The Indian Foreign Investment Promotion Board (FIPB) has already cleared Pepsi's proposal for a joint venture with IOCL to set up a $25 million plant to manufacture plastic PET bottles. Pepsi Foods Limited will hold 51 percent equity in the new company with IOCL holding a 49 percent share.
The factory will be set up in the same region where the used Pepsi bottles are sent, near the Southern city of Madras, and will produce polyester chips and pre-forms for PET soda bottles. PepsiCo Inc. has promised to buy 100 percent of the Indian company's output for its European and U.S. operations.
Greenpeace has denounced the project as an example of the unacceptable practice of a U.S.-based corporation locating its toxic operations in less-industrialized countries in order to avoid strict domestic environmental and labor laws. Marcelo Furtado, a toxic technologies expert with Greenpeace, says, "Single use plastic soda bottle production is an example of a hazardous and totally unnecessary technology. Instead of shifting this polluting technology to the Third World, Pepsi should bring back clean, safe, refillable glass bottles, like those used throughout India."

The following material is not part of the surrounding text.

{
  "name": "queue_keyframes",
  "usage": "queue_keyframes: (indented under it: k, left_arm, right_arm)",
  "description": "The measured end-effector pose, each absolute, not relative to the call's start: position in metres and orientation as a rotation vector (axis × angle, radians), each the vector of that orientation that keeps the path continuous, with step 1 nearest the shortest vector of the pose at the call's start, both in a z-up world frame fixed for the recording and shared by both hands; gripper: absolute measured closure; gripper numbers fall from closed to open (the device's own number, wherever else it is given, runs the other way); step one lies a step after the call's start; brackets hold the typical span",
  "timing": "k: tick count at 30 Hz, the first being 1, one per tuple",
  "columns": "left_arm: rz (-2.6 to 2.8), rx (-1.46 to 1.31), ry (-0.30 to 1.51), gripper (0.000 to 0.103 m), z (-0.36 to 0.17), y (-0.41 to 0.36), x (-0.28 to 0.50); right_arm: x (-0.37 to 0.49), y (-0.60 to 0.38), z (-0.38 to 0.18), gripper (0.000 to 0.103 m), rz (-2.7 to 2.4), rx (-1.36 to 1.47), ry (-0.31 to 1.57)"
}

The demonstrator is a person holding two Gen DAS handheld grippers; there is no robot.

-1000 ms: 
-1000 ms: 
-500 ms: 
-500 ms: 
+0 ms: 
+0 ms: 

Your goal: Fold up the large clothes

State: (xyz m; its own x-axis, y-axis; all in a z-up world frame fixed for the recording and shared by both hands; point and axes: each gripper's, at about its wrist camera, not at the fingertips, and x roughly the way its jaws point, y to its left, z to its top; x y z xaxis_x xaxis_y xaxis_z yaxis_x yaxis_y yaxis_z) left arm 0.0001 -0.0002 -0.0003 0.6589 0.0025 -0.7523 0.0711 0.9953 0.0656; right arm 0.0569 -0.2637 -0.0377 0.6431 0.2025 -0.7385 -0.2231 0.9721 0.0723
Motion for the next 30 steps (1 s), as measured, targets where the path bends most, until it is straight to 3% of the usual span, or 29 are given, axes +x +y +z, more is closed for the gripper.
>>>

Many Madras citizens have also expressed opposition to Pepsi's construction of plastic-producing facilities in their communities. Madras activists point out that plastic production generates far more toxic emissions and waste than glass production and poses a much higher risk for chemical accidents than glass production. Says Vangal, "Westernized countries should worry about reducing their consumption of plastic, instead of quietly moving their hazardous plastic factories and shovelling their plastic wastes into my country."
"The production of plastic emits substantial amounts of toxic
chemicals (eg. ethylene oxide, benzene and xylenes) to air and water. Many
of the toxic chemicals released in plastic production can cause cancer
and birth defects and damage the nervous system, blood, kidneys and immune
systems. These chemicals can also cause serious damage to ecosystems."